§ **Work item**
Would you transcribe the line that holds "Mark one or more points on the long", plus every line beneath it through the end of the data, exactly and with nothing added?

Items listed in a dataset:

Segment Open

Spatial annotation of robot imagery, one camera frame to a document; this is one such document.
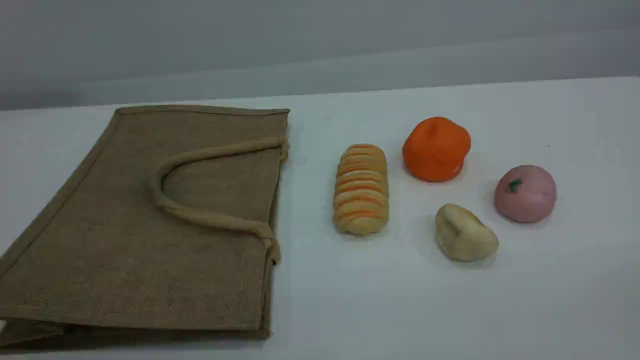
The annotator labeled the brown jute tote bag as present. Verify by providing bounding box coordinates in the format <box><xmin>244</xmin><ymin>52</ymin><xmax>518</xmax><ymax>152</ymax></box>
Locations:
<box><xmin>0</xmin><ymin>104</ymin><xmax>292</xmax><ymax>351</ymax></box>

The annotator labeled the orange toy fruit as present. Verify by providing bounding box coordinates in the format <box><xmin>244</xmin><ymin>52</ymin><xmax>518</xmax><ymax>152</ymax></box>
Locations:
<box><xmin>402</xmin><ymin>116</ymin><xmax>472</xmax><ymax>183</ymax></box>

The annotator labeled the pink toy peach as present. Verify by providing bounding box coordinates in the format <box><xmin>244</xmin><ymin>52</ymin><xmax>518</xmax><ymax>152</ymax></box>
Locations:
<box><xmin>494</xmin><ymin>164</ymin><xmax>558</xmax><ymax>224</ymax></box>

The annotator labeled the small cream bread roll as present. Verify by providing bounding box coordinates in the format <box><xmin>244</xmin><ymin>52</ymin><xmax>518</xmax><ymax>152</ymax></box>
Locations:
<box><xmin>435</xmin><ymin>202</ymin><xmax>500</xmax><ymax>263</ymax></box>

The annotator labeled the long striped bread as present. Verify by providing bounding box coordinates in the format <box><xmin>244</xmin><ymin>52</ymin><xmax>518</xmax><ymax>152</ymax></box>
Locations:
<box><xmin>332</xmin><ymin>143</ymin><xmax>391</xmax><ymax>237</ymax></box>

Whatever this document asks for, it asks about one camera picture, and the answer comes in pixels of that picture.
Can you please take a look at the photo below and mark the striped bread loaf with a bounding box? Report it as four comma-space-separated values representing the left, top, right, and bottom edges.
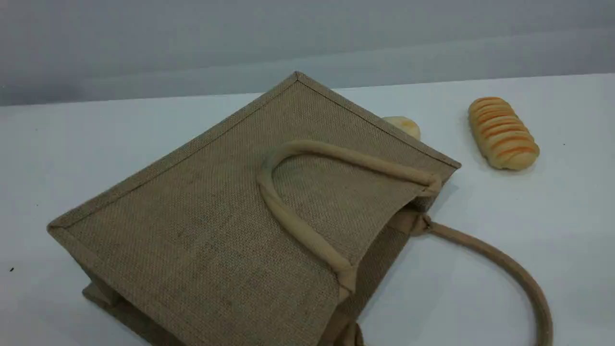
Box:
467, 96, 541, 171

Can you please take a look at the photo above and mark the round pale yellow bun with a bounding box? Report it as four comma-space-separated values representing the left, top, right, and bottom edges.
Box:
382, 116, 421, 141

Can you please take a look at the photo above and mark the brown jute tote bag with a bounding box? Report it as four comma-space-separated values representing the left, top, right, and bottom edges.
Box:
47, 71, 554, 346

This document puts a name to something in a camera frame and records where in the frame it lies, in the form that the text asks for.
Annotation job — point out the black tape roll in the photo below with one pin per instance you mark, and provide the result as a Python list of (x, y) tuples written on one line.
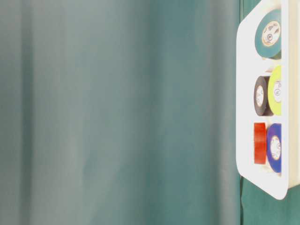
[(261, 103)]

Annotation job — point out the red tape roll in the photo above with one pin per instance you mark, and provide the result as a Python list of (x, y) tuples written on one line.
[(260, 143)]

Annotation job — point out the yellow tape roll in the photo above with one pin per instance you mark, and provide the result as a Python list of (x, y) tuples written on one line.
[(275, 91)]

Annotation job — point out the blue tape roll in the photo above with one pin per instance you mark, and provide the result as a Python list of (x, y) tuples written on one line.
[(274, 147)]

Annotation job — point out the teal tape roll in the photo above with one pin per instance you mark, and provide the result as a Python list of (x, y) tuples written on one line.
[(268, 35)]

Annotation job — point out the white plastic tray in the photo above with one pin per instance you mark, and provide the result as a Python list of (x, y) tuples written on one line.
[(249, 66)]

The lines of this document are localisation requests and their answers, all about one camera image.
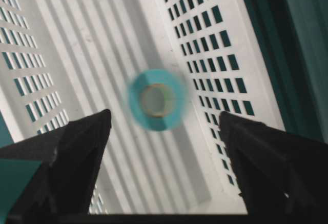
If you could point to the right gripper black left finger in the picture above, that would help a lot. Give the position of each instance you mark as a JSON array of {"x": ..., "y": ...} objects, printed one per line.
[{"x": 53, "y": 173}]

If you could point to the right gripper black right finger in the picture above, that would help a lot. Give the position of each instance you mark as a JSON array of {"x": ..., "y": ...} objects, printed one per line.
[{"x": 279, "y": 174}]

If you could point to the teal tape roll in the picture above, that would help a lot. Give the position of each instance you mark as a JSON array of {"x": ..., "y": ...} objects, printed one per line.
[{"x": 157, "y": 99}]

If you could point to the white perforated plastic basket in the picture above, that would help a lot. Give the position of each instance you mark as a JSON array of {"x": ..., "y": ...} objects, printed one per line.
[{"x": 65, "y": 59}]

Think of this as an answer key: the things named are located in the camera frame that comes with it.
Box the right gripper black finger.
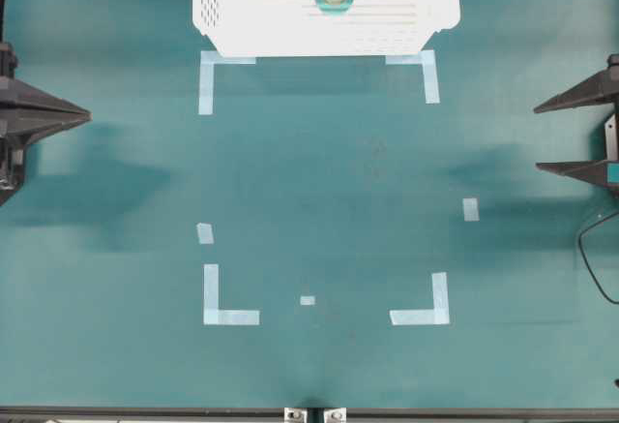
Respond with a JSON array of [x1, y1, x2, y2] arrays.
[[533, 54, 618, 114], [536, 160, 618, 190]]

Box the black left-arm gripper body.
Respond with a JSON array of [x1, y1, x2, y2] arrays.
[[0, 43, 30, 207]]

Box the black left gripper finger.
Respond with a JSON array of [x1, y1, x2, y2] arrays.
[[11, 79, 92, 147]]

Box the small light blue tape strip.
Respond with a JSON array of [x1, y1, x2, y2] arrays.
[[196, 223, 214, 245], [462, 197, 480, 222]]

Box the light blue tape corner marker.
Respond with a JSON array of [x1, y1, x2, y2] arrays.
[[198, 50, 256, 116], [389, 271, 451, 326], [202, 263, 261, 326], [385, 49, 440, 105]]

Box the white perforated plastic basket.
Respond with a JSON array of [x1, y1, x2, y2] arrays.
[[192, 0, 460, 57]]

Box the small light blue tape piece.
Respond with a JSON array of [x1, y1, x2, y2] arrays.
[[300, 295, 315, 306]]

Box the black aluminium frame rail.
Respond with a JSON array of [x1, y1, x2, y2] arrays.
[[1, 406, 618, 422]]

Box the metal bracket on front rail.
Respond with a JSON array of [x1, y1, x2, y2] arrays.
[[283, 408, 308, 423], [323, 408, 347, 423]]

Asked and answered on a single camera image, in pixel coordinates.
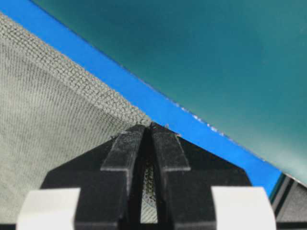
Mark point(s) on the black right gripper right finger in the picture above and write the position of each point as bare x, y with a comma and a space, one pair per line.
197, 190

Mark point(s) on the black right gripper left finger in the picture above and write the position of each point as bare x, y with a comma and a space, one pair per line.
90, 192

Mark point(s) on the large grey towel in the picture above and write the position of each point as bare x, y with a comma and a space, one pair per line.
51, 111

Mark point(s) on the blue table cloth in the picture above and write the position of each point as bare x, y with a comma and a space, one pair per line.
152, 103

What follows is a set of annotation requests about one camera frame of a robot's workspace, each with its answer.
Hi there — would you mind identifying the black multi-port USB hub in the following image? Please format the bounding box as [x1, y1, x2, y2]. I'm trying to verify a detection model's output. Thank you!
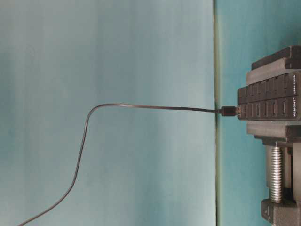
[238, 71, 301, 121]

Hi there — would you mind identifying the black bench vise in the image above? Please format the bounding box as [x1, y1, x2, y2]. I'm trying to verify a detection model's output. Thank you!
[246, 45, 301, 226]

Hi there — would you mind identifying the grey hub power cable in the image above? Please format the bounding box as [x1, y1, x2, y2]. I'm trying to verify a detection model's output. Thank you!
[16, 102, 240, 226]

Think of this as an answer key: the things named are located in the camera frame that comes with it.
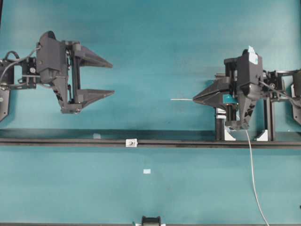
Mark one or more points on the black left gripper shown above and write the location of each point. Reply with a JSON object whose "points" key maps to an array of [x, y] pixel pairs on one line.
{"points": [[52, 66]]}

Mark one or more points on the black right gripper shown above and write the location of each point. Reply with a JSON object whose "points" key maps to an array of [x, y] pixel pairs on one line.
{"points": [[243, 74]]}

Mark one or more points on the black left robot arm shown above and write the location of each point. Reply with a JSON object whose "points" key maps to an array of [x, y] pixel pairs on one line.
{"points": [[24, 74]]}

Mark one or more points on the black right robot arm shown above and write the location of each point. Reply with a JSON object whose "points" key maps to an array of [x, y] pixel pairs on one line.
{"points": [[275, 85]]}

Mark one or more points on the faint clear tape patch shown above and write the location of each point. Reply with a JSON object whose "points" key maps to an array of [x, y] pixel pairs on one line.
{"points": [[96, 136]]}

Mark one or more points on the small pale tape patch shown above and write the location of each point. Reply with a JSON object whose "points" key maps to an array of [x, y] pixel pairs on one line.
{"points": [[147, 171]]}

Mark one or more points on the black square aluminium frame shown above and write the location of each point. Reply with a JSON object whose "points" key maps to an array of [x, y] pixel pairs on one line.
{"points": [[223, 133]]}

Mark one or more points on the white terminal block on frame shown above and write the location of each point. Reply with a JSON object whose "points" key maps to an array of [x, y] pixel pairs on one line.
{"points": [[220, 113]]}

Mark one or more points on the small white corner bracket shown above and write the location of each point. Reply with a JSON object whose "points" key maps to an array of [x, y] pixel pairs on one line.
{"points": [[131, 142]]}

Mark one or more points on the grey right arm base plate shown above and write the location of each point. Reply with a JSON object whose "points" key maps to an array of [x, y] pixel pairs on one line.
{"points": [[296, 105]]}

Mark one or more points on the grey left arm base plate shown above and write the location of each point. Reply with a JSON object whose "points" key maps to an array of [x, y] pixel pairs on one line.
{"points": [[4, 94]]}

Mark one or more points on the long black aluminium rail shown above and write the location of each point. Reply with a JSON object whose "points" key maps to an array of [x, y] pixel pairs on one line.
{"points": [[149, 143]]}

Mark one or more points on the black camera mount bottom edge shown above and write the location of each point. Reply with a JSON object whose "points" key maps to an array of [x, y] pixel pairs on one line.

Segment Closed

§ **Finished exercise**
Mark one or more points on the long black aluminium rail shown above and write the location of each point. Reply with a JSON object whose "points" key maps to an array of [x, y] pixel pairs on one line.
{"points": [[149, 143]]}

Mark one or more points on the black camera mount bottom edge shown above and write the location of each point. Reply with a JSON object whose "points" key maps to an array of [x, y] pixel pairs on one line.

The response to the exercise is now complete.